For a moment, my attention was diverted to Simon Scott. A bomb seemed like a highly likely form of threat to him. I hoped that Clarke was working on it.

“Yes, but you still need access,” Anita said. “Those are all regulated drugs. You can’t pick them up over the counter. Of course, a doctor could get them at the hospital pharmacy.”

“We should go talk to Ted,” said Grace. She glanced at me. “He’s the head of the hospital pharmacy. I’ve worked with him on a few overdose cases. He’s very knowledgeable.”

“Right,” said Anita. “But first, I’d like to ask a few more questions up on the fourth floor.”

Grace stood up. “Let’s get to work then.”

Up at the Pediatric Unit, I paused to look out of a window. The sky was still grey and overcast but, after the windowless gloom of the basement, the light felt pure and invigorating. I paused for half a minute before following the others towards the nurses’ station, where I recognized Pauline, the nurse who had discovered Dr. Reid’s body.
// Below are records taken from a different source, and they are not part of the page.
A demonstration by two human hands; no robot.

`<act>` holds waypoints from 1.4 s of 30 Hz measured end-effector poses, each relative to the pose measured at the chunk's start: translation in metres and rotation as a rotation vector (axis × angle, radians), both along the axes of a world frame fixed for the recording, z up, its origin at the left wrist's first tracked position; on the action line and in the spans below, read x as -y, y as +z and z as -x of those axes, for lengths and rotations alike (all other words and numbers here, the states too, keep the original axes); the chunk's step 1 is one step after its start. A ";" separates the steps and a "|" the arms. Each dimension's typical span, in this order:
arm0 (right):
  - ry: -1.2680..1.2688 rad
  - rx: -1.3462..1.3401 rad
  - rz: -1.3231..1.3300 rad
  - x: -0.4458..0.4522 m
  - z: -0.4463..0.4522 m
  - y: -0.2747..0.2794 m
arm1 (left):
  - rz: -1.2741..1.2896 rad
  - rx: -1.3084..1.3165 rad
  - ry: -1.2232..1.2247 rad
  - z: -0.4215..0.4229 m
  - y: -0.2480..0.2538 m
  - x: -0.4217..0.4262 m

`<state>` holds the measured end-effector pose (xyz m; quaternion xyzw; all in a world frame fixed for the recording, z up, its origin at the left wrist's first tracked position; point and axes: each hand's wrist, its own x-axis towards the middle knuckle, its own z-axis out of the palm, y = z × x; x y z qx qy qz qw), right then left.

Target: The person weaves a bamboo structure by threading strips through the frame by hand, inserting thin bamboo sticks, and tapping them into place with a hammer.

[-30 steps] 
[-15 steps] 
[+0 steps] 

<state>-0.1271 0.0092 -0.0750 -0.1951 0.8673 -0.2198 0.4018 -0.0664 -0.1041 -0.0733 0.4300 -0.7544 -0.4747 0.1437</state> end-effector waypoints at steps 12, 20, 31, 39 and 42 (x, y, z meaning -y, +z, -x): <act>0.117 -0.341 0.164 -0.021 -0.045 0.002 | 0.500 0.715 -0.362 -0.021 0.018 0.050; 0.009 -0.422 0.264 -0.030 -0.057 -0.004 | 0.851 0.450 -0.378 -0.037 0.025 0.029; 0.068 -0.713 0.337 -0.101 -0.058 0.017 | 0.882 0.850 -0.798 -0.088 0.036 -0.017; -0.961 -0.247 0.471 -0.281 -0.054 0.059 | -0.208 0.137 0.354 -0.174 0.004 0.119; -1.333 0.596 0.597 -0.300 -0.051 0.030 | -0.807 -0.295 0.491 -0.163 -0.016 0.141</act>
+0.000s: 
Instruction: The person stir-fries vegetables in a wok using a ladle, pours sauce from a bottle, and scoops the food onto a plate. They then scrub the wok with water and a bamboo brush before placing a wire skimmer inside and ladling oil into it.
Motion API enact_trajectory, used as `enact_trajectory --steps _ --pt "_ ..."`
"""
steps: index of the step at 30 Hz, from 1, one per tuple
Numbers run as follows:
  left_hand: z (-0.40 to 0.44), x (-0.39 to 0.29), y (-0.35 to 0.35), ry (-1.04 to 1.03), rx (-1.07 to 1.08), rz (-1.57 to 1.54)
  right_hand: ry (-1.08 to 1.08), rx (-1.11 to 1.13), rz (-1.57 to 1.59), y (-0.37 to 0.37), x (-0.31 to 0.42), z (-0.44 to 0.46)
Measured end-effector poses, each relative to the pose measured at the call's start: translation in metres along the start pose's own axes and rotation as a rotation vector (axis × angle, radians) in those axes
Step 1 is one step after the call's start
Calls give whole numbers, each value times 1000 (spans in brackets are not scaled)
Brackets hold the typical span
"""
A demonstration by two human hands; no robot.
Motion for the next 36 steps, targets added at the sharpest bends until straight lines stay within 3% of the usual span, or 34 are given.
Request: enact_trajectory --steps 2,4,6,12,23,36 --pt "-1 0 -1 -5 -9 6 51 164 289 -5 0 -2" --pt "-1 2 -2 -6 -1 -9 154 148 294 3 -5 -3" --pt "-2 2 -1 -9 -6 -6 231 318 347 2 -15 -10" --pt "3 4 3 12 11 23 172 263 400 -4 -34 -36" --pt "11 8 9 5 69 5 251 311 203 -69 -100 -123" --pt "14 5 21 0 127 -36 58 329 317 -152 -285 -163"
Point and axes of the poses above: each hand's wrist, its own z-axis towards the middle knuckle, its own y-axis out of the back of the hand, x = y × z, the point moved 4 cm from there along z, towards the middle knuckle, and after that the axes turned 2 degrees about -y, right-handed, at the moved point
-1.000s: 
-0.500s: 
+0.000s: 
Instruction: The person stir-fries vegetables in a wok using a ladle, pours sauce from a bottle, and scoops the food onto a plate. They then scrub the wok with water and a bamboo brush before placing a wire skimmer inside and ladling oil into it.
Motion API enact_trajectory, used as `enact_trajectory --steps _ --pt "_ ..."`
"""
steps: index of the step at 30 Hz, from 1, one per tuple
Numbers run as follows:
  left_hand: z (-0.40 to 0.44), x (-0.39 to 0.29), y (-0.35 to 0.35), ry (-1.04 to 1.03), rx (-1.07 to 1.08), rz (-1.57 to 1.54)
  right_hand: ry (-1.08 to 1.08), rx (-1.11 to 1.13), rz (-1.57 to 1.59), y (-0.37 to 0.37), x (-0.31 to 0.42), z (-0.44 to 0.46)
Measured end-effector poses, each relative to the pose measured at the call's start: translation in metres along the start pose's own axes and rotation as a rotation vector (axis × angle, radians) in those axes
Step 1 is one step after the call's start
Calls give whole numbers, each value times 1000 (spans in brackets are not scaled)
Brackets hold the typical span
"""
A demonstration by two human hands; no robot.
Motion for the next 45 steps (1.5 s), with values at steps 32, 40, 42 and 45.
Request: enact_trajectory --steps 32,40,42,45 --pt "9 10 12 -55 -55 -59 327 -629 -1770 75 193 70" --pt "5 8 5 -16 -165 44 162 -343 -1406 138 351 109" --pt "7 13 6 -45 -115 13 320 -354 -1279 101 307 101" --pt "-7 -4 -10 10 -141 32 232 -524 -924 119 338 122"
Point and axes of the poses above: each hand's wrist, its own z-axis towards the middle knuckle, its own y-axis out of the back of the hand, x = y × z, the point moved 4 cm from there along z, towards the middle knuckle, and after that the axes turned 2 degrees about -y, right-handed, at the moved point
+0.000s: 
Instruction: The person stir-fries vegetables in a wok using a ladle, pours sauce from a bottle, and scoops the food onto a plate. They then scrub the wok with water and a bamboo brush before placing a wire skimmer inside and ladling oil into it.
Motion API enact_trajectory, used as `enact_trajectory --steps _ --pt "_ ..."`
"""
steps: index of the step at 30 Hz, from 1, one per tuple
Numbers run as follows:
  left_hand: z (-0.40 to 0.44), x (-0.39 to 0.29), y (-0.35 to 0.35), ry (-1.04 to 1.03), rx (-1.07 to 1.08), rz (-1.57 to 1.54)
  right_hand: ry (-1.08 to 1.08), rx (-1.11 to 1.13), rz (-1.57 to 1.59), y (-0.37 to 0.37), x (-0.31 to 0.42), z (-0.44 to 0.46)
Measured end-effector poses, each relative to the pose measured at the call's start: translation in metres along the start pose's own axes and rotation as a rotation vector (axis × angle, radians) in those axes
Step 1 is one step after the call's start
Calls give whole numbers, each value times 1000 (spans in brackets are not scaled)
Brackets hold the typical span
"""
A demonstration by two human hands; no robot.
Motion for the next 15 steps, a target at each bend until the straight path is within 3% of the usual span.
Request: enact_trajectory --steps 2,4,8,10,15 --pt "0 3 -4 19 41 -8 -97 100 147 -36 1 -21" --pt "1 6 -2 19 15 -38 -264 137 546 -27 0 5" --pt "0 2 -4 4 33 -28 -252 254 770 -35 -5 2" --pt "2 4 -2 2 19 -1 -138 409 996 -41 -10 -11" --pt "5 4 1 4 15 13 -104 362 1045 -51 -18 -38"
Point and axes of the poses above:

She looked distraught and red-eyed.

“Pauline, we need to talk to you,” Anita said. “Do you have a minute? Come with us.”

We all crowded into the small kitchen, where Grace poured herself a cup of coffee. “The coffee’s better up here,” she said. “Downstairs, it’s always treacly and disgusting. Must be something to do with the particles in the air.” She waved the carafe around. “Anyone?”